Work item: Down to the last character, write out the records below.

Collected data:
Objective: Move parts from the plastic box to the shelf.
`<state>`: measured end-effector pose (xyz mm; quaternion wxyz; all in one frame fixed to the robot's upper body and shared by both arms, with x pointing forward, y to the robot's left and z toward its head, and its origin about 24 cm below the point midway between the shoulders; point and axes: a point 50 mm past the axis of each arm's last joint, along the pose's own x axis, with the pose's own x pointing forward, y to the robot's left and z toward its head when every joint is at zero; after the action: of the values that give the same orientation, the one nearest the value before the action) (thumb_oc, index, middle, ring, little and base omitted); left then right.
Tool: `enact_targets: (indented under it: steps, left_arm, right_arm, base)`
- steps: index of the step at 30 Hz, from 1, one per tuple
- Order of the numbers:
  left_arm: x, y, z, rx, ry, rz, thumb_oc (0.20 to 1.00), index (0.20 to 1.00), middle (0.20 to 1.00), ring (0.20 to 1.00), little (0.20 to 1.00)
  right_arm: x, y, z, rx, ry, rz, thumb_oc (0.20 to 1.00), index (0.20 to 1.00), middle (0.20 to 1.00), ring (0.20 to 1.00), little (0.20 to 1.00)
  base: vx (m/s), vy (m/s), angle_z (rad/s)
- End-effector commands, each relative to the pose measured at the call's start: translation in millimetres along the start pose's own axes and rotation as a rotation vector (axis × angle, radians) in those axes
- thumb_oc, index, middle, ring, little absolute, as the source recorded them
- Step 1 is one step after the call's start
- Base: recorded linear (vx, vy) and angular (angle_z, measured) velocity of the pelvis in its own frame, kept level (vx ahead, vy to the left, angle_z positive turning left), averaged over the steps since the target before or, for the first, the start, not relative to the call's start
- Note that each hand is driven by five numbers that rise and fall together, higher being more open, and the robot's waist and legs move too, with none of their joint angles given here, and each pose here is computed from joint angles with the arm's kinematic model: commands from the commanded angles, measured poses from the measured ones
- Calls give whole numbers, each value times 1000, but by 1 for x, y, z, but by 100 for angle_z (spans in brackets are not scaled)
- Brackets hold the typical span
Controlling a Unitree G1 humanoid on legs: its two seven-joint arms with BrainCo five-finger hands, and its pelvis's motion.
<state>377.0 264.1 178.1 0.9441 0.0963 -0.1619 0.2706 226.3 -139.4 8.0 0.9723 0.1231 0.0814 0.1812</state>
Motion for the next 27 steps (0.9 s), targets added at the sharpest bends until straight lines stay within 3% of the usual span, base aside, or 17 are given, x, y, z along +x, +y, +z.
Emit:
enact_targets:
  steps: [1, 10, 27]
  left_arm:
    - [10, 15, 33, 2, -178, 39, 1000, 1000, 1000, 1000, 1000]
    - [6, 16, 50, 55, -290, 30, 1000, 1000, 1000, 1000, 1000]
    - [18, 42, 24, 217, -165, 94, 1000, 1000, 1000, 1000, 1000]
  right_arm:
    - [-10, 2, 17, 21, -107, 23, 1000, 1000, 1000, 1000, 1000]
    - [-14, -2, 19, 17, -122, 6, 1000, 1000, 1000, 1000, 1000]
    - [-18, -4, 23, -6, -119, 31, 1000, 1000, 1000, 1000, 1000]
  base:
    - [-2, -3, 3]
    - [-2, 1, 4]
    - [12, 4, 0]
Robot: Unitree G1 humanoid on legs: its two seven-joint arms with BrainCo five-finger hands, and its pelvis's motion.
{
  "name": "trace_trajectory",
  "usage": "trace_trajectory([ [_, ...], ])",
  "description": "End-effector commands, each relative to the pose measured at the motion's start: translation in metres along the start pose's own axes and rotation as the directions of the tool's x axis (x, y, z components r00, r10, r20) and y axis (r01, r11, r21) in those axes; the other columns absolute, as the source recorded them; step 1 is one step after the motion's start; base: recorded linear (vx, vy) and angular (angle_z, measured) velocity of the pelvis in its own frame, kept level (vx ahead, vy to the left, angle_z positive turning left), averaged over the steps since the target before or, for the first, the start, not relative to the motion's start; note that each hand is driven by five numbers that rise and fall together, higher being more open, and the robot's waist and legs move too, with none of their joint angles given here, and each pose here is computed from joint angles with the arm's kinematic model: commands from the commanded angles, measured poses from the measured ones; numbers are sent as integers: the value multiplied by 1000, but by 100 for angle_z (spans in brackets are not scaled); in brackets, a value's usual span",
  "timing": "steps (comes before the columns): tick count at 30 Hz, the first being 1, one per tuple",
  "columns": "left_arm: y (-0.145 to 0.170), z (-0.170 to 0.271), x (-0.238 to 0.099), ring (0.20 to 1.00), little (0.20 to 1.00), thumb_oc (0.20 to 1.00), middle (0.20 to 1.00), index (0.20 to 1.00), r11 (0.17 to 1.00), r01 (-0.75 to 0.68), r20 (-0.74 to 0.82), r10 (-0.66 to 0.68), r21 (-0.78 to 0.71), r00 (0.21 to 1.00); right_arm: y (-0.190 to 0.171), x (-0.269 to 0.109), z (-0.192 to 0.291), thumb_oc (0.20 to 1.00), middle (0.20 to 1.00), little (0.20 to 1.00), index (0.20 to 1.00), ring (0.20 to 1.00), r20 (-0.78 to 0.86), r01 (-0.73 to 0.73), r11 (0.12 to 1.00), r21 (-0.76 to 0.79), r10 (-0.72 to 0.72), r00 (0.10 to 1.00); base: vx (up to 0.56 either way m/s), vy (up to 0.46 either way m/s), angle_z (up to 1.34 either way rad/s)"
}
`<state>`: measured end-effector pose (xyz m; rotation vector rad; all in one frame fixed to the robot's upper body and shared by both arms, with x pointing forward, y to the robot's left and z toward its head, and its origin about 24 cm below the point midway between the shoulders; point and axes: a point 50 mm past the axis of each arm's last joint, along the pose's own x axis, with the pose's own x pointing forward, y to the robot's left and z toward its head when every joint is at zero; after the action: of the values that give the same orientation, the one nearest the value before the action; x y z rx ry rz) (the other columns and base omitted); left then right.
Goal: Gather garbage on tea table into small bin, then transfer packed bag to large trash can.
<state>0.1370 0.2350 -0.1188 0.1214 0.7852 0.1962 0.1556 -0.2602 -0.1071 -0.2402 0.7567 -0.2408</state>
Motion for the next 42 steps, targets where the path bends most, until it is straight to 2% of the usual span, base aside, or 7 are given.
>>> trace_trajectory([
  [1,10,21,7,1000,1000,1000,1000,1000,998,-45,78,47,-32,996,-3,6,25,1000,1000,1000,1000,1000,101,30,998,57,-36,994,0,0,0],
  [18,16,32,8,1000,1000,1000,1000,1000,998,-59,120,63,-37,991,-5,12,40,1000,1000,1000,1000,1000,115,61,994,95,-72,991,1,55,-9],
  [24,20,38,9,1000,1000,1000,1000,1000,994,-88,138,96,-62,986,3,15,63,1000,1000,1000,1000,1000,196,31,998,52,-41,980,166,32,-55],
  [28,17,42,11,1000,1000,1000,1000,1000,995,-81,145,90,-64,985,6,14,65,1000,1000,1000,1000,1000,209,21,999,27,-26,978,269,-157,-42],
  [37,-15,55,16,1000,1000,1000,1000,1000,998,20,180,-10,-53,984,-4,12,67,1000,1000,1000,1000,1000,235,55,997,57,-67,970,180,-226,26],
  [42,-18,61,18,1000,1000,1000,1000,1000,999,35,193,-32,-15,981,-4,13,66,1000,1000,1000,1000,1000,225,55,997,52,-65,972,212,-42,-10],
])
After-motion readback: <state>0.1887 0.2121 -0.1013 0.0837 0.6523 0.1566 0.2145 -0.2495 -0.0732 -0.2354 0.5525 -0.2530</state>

Answer to the exercise:
Objective: Move parts from the plastic box to the shelf.
`<state>`: measured end-effector pose (xyz mm; quaternion wxyz; all in one frame fixed to the robot's upper body and shared by both arms, with x pointing forward, y to the robot's left and z toward its head, and its origin about 24 cm below the point midway between the shoulders; point and axes: a point 50 mm past the axis of each arm's last joint, along the pose's own x axis, with the pose's own x pointing forward, y to the robot's left and z toward its head when every joint is at zero; after the action: of the values that give the same orientation, the one nearest the value before the action) (thumb_oc, index, middle, ring, little and base omitted); left then right.
Tool: `enact_targets: (indented under it: steps, left_arm, right_arm, base)`
- steps: index of the step at 30 Hz, from 1, one per tuple
- Order of the numbers:
  left_arm: x, y, z, rx, ry, rz, thumb_oc (0.20 to 1.00), index (0.20 to 1.00), middle (0.20 to 1.00), ring (0.20 to 1.00), little (0.20 to 1.00)
  right_arm: x, y, z, rx, ry, rz, thumb_oc (0.20 to 1.00), index (0.20 to 1.00), middle (0.20 to 1.00), ring (0.20 to 1.00), little (0.20 to 1.00)
  base: vx (m/s), vy (m/s), angle_z (rad/s)
- End-effector commands, each relative to the pose measured at the call's start: translation in millimetres along the start pose's own axes and rotation as a rotation vector (axis × angle, radians) in those axes
- thumb_oc, index, middle, ring, little absolute, as the source recorded them
- Step 1 is one step after the call's start
- Base: recorded linear (vx, vy) and angular (angle_z, measured) velocity of the pelvis in its own frame, kept level (vx ahead, vy to the left, angle_z positive turning left), averaged over the steps since the target before or, for the first, the start, not relative to the call's start
- Note that each hand is driven by five numbers that rise and fall together, higher being more open, and the robot's waist and legs move too, with none of their joint angles given here, and each pose here is computed from joint angles with the arm's kinematic model: commands from the commanded angles, measured poses from the measured ones
- Calls give whole numbers, each value times 1000, but by 1 for x, y, z, but by 100 for angle_z (spans in brackets are not scaled)
- Brackets hold the typical span
Controlling a Unitree G1 humanoid on legs: its two seven-joint arms with BrainCo five-finger hands, and its pelvis's motion.
<state>377.0 264.1 178.1 0.9441 0.0963 -0.1619 0.2706 226.3 -139.4 8.0 0.9723 0.1231 0.0814 0.1812</state>
Motion for the next 27 steps (0.9 s), targets added at the sharpest bends until straight lines stay within 3% of the usual span, base aside, or 17 are given, x, y, z along +x, +y, +z.
Emit:
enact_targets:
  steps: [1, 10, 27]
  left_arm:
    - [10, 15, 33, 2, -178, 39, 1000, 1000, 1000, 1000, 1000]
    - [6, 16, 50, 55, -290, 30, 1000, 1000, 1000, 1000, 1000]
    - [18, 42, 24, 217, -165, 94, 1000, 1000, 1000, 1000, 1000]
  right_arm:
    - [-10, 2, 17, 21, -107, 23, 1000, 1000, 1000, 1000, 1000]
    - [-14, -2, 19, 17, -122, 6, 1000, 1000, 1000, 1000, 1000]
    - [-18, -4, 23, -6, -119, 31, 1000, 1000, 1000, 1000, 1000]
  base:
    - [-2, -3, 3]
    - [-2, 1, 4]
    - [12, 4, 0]
Robot: Unitree G1 humanoid on legs: its two seven-joint arms with BrainCo five-finger hands, and its pelvis's motion.
{
  "name": "trace_trajectory",
  "usage": "trace_trajectory([ [_, ...], ])",
  "description": "End-effector commands, each relative to the pose measured at the motion's start: translation in metres along the start pose's own axes and rotation as the directions of the tool's x axis (x, y, z components r00, r10, r20) and y axis (r01, r11, r21) in those axes; the other columns absolute, as the source recorded them; step 1 is one step after the motion's start; base: recorded linear (vx, vy) and angular (angle_z, measured) velocity of the pelvis in its own frame, kept level (vx ahead, vy to the left, angle_z positive turning left), averaged over the steps since the target before or, for the first, the start, not relative to the motion's start; note that each hand is driven by five numbers that rise and fall together, higher being more open, and the robot's waist and legs move too, with none of their joint angles given here, and each pose here is computed from joint angles with the arm's kinematic model: commands from the commanded angles, measured poses from the measured ones; numbers are sent as integers: the value multiplied by 1000, but by 100 for angle_z (spans in brackets are not scaled); in brackets, a value's usual span",
  "timing": "steps (comes before the columns): tick count at 30 Hz, the first being 1, one per tuple",
  "columns": "left_arm: y (-0.145 to 0.170), z (-0.170 to 0.271), x (-0.238 to 0.099), ring (0.20 to 1.00), little (0.20 to 1.00), thumb_oc (0.20 to 1.00), middle (0.20 to 1.00), index (0.20 to 1.00), r11 (0.17 to 1.00), r01 (-0.75 to 0.68), r20 (-0.74 to 0.82), r10 (-0.66 to 0.68), r21 (-0.78 to 0.71), r00 (0.21 to 1.00); right_arm: y (-0.190 to 0.171), x (-0.269 to 0.109), z (-0.192 to 0.291), thumb_oc (0.20 to 1.00), middle (0.20 to 1.00), little (0.20 to 1.00), index (0.20 to 1.00), ring (0.20 to 1.00), r20 (-0.78 to 0.86), r01 (-0.73 to 0.73), r11 (0.12 to 1.00), r21 (-0.76 to 0.79), r10 (-0.72 to 0.72), r00 (0.10 to 1.00); base: vx (up to 0.56 either way m/s), vy (up to 0.46 either way m/s), angle_z (up to 1.34 either way rad/s)"
}
`<state>`: measured end-effector pose (xyz m; rotation vector rad; all in one frame fixed to the robot's upper body and shared by both arms, with x pointing forward, y to the robot's left and z toward its head, and its origin about 24 cm below the point midway between the shoulders; point and axes: a point 50 mm past the axis of each arm's last joint, along the pose's own x axis, with the pose's own x pointing forward, y to the robot's left and z toward its head when every joint is at zero; after the action: of the values that give the same orientation, the one nearest the value before the action; x y z rx ry rz) (the other columns and base omitted); left then right.
Goal: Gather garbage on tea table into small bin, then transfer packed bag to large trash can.
<state>0.1370 0.2350 -0.1188 0.1214 0.7852 0.1962 0.1556 -0.2602 -0.1071 -0.2402 0.7567 -0.2408</state>
Motion for the next 42 steps, targets where the path bends most, until it is straight to 2% of the usual span, base aside, or 7 are given.
>>> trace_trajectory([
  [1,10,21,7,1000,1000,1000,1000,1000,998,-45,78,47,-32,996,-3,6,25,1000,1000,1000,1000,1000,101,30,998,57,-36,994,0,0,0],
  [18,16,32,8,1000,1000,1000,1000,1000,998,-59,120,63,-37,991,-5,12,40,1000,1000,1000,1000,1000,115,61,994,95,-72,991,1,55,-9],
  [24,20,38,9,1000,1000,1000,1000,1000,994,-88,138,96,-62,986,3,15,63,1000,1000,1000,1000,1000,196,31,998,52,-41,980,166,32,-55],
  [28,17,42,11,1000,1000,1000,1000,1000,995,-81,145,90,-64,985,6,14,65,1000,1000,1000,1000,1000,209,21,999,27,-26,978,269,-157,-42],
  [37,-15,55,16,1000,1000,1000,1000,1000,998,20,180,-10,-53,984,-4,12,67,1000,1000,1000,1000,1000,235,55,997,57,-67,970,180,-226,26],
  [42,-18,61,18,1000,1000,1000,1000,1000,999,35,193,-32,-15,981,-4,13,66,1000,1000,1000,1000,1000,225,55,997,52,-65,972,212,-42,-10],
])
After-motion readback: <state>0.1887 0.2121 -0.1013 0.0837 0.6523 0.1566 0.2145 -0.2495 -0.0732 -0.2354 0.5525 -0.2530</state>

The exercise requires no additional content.